BEGIN DATASET EXCERPT

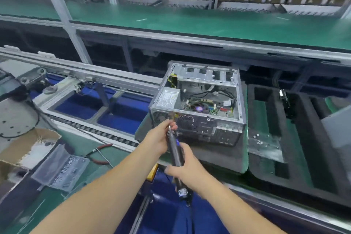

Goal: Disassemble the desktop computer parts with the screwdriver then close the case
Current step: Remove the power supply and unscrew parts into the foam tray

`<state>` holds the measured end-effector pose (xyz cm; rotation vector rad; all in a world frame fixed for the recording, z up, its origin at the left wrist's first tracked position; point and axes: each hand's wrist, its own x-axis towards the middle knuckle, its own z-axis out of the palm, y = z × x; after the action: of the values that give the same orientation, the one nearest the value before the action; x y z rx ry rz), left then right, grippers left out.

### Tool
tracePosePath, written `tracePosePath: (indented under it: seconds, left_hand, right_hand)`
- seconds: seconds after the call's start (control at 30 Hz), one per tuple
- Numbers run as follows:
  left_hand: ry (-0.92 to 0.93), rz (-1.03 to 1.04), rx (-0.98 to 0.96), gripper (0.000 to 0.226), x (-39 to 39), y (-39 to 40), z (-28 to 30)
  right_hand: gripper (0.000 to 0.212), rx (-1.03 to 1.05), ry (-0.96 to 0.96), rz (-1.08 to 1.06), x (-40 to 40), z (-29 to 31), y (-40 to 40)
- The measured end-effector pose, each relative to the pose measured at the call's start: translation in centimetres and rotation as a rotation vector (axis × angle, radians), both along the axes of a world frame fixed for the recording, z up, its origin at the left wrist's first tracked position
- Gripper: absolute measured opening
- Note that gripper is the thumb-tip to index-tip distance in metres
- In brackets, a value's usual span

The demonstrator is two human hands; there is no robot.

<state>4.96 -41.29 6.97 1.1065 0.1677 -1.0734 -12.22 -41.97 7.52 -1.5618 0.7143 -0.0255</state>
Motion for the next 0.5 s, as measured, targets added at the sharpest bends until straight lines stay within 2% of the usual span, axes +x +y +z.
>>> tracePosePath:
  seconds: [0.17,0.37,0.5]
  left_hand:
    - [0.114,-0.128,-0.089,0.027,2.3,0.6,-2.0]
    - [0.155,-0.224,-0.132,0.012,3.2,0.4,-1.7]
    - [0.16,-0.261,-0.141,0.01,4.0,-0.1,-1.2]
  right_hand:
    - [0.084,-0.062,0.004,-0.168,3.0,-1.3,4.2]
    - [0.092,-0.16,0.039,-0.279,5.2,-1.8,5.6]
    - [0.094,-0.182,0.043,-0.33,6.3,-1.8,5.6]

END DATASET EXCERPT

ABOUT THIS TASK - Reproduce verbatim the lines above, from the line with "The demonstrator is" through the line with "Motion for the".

RESPONSE TO THIS TASK -
The demonstrator is two human hands; there is no robot.

<state>4.96 -41.29 6.97 1.1065 0.1677 -1.0734 -12.22 -41.97 7.52 -1.5618 0.7143 -0.0255</state>
Motion for the next 0.5 s, as measured, targets added at the sharpest bends until straight lines stay within 2% of the usual span, axes +x +y +z.

This concludes the exercise.